» PROBLEM DESCRIPTION:
Take each line below that has "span" and copy it.
=====
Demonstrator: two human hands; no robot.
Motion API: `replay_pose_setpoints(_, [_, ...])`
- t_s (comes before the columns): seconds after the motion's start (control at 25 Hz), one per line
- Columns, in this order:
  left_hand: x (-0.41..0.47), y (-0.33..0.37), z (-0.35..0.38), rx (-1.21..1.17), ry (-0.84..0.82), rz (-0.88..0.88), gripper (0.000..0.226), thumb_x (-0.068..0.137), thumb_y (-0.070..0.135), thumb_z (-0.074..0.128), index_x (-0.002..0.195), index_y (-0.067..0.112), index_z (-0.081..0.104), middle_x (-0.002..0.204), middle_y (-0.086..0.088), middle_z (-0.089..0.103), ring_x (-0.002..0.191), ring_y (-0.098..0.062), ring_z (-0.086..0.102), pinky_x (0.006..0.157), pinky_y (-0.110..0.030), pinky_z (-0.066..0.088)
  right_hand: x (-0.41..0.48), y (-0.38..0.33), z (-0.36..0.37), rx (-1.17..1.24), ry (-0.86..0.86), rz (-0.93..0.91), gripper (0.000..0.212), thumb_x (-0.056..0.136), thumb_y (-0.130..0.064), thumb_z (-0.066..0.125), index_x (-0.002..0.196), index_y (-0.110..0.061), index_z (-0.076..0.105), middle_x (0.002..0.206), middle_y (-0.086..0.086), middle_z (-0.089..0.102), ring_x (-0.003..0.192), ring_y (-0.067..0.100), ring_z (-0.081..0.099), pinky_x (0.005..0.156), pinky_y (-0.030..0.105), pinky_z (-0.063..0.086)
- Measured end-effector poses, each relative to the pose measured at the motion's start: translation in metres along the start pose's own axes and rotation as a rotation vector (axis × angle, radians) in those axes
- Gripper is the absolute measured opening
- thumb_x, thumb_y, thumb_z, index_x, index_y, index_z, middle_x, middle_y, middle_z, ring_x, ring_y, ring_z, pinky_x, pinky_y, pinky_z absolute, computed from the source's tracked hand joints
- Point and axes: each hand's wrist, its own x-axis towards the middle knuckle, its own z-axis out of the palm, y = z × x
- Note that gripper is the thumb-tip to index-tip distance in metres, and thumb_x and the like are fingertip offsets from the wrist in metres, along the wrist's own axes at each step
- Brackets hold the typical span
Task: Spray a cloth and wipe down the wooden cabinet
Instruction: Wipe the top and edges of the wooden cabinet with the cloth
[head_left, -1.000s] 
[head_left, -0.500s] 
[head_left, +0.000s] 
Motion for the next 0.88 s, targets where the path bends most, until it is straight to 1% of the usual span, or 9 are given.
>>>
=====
» EXERCISE OUTPUT:
- Brackets hold the typical span
Motion for the next 0.88 s, targets where the path bends most, until it is straight to 1% of the usual span, or 9 are given.

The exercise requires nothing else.